SEC champion

Sugar Bowl, L 28–39 vs. Notre Dame
- Conference: Southeastern Conference

Ranking
- Coaches: No. 8
- AP: No. 7
- Record: 10–2 (7–0 SEC)
- Head coach: Steve Spurrier (2nd season);
- Offensive scheme: Fun and gun
- Defensive coordinator: Ron Zook (1st season)
- Base defense: 4–4–3
- Captains: Brad Culpepper; Cal Dixon; Tim Paulk;
- Home stadium: Ben Hill Griffin Stadium

= 1991 Florida Gators football team =

American college football season

The 1991 Florida Gators football team represented the University of Florida during the 1991 NCAA Division I-A football season. The season was Steve Spurrier's second as the head coach of the Florida Gators football team. The Gators were led by quarterback Shane Matthews and first-team All-American defensive tackle Brad Culpepper.

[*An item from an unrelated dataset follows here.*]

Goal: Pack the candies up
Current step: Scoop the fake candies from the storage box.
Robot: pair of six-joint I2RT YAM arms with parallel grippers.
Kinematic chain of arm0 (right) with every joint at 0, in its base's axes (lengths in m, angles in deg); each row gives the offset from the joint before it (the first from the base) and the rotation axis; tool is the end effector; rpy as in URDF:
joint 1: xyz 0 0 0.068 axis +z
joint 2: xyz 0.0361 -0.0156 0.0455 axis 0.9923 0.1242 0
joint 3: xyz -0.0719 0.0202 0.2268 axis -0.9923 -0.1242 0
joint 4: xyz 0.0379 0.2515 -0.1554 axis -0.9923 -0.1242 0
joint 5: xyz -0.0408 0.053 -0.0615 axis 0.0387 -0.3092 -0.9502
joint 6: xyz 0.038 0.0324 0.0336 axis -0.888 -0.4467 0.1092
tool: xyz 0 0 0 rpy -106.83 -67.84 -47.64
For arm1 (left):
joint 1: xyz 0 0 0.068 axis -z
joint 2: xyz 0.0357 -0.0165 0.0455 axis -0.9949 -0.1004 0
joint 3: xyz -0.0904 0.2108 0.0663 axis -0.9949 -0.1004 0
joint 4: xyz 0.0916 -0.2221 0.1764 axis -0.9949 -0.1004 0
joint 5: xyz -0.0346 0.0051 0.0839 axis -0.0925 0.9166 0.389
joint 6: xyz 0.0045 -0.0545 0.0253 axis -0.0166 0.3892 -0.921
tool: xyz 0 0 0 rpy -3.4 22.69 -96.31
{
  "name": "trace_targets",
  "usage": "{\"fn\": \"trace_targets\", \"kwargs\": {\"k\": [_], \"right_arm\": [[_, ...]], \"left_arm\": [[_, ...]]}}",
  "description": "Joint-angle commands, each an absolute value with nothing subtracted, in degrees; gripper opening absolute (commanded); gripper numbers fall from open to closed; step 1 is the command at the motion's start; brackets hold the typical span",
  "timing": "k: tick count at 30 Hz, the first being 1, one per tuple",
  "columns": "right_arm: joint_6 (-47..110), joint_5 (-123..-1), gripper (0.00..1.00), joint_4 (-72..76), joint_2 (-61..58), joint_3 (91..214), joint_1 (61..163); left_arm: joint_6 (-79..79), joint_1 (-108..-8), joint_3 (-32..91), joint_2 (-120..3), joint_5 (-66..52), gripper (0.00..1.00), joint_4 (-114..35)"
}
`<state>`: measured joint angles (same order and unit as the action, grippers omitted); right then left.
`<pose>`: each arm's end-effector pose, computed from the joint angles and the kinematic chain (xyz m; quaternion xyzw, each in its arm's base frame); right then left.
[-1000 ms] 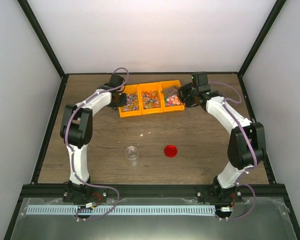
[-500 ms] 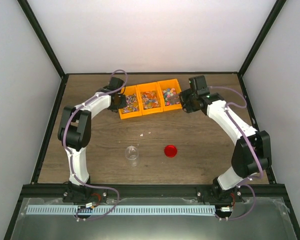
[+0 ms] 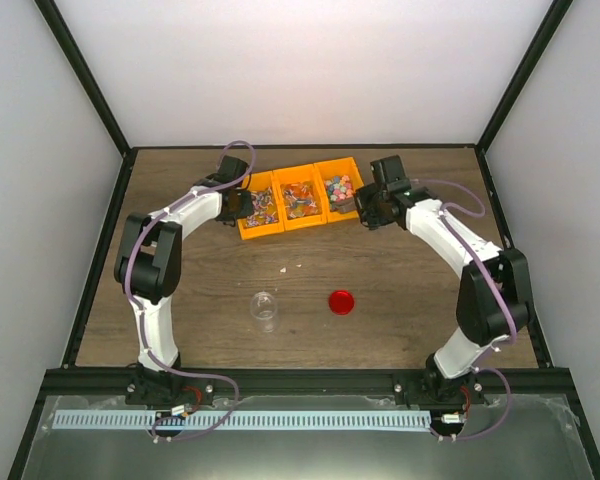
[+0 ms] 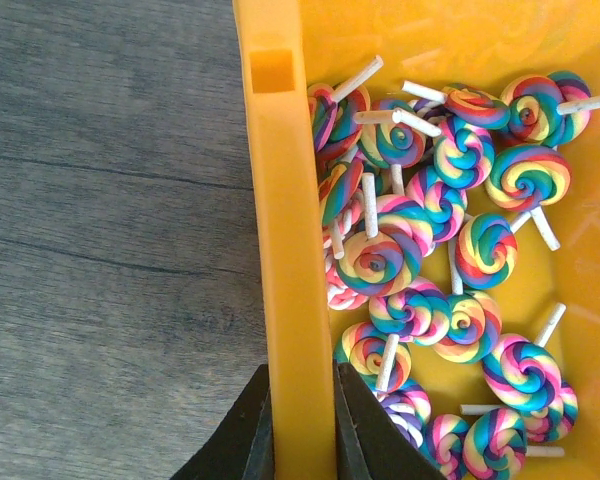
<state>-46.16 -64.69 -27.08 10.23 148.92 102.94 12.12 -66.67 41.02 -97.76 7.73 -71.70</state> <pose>0.3687 0.1387 0.2060 0.4890 0.8024 0.2929 0.1766 0.4264 -0.1297 0.1218 -0.0618 0.9655 -0.0352 0.2506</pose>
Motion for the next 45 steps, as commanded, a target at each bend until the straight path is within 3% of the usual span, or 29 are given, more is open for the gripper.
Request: {"fn": "trace_targets", "kwargs": {"k": [1, 10, 20, 33, 45], "right_arm": [[-45.98, -66.02, 0.01, -31.64, 13.71, 152.27, 103.28], [-45.39, -64.70, 0.01, -41.18, 19.13, 164.33, 103.30], [-43.14, -63.40, 0.01, -61.89, 32.69, 188.80, 103.27], [-47.03, -65.42, 0.01, -64.99, 31.23, 186.33, 103.78], [-49.41, -62.67, 0.01, -53.65, 32.17, 177.55, 103.79]], "left_arm": [[13.15, -66.22, 40.21, -98.58, 5.76, 0.04, -71.73], [12.36, -66.22, 41.49, -100.26, 7.38, 0.04, -72.77], [13.19, -66.22, 42.14, -101.77, 6.97, 0.04, -72.94], [14.56, -66.23, 41.44, -102.09, 6.26, 0.04, -72.98], [14.11, -66.22, 41.11, -103.00, 4.41, 0.04, -73.26]]}}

Spurrier's 1991 Florida Gators compiled the first-ever ten-win season in program history, an overall record of 10–2 and a perfect SEC record of 7–0.

==Schedule==

| Date | Time | Opponent | Rank | Site | TV | Result | Attendance | Source |
| September 7 |  | San Jose State* | No. 6 | Ben Hill Griffin Stadium; Gainesville, FL; |  | W 59–21 | 83,067 |  |
| September 14 | 7:30 p.m. | No. 17 Alabama | No. 6 | Ben Hill Griffin Stadium; Gainesville, FL (rivalry); | ESPN | W 35–0 | 85,069 |  |
| September 21 | 3:30 p.m. | at No. 18 Syracuse* | No. 5 | Carrier Dome; Syracuse, NY; | ABC | L 21–38 | 49,823 |  |
| September 28 |  | vs. No. 21 Mississippi State | No. 14 | Florida Citrus Bowl; Orlando, FL; | TBS | W 29–7 | 69,328 |  |
| October 5 | 8:00 p.m. | at LSU | No. 13 | Tiger Stadium; Baton Rouge, LA (rivalry); | PPV | W 16–0 | 72,019 |  |
| October 12 | 7:30 p.m. | No. 4 Tennessee | No. 10 | Ben Hill Griffin Stadium; Gainesville, FL (rivalry); | ESPN | W 35–18 | 85,165 |  |
| October 19 | 1:00 p.m. | Northern Illinois* | No. 6 | Ben Hill Griffin Stadium; Gainesville, FL; |  | W 41–10 | 83,708 |  |
| November 2 | 3:30 p.m. | at Auburn | No. 6 | Jordan-Hare Stadium; Auburn, AL (rivalry); | ABC | W 31–10 | 83,714 |  |
| November 9 | 4:00 p.m. | vs. No. 23 Georgia | No. 6 | Gator Bowl Stadium; Jacksonville, FL (rivalry); | ESPN | W 45–13 | 81,679 |  |
| November 16 |  | Kentucky | No. 5 | Ben Hill Griffin Stadium; Gainesville, FL (rivalry); |  | W 35–26 | 84,109 |  |
| November 30 | 12:00 p.m. | No. 3 Florida State* | No. 5 | Ben Hill Griffin Stadium; Gainesville, FL (rivalry); | ABC | W 14–9 | 85,461 |  |
| January 1, 1992 | 8:00 p.m. | vs. No. 18 Notre Dame* | No. 3 | Louisiana Superdome; New Orleans, LA (Sugar Bowl); | ABC | L 28–39 | 76,477 |  |
*Non-conference game; Homecoming; Rankings from AP Poll released prior to the game; All times are in Eastern time;

==Rankings==

Ranking movements Legend: ██ Increase in ranking ██ Decrease in ranking ( ) = First-place votes
Week
Poll: Pre; 1; 2; 3; 4; 5; 6; 7; 8; 9; 10; 11; 12; 13; 14; Final
AP: 5 (1); 6; 6 (1); 5 (1); 14; 13; 10; 6; 6; 6; 6; 5; 5; 5; 3; 7
Coaches: 7; 6; 7; 5 (1); 15; 13; 10; 6; 6; 6; 6; 5; 5; 5; 4; 8

==Game summaries==
===San Jose State===

The season opened with a 59–21 victory over the San Jose State Spartans.

===Alabama===
The Gators defeated Alabama, 35–0. Spurrier treasured the wins against the Crimson Tide: "Those victories early – '90, '91 – really got us started there at Florida ..."

===Syracuse===
The 1991 season also included a disappointing 38–21 road loss to the seventeenth-ranked Syracuse Orangemen in the Carrier Dome.

===Mississippi State===
The Gators had a dominating confidence win over the twenty-first-ranked Mississippi State Bulldogs, 29–7.

===LSU===
Florida blanked the LSU Tigers 16–0.

===Tennessee===

The Gators defeated the fourth-ranked Tennessee Volunteers 35–18.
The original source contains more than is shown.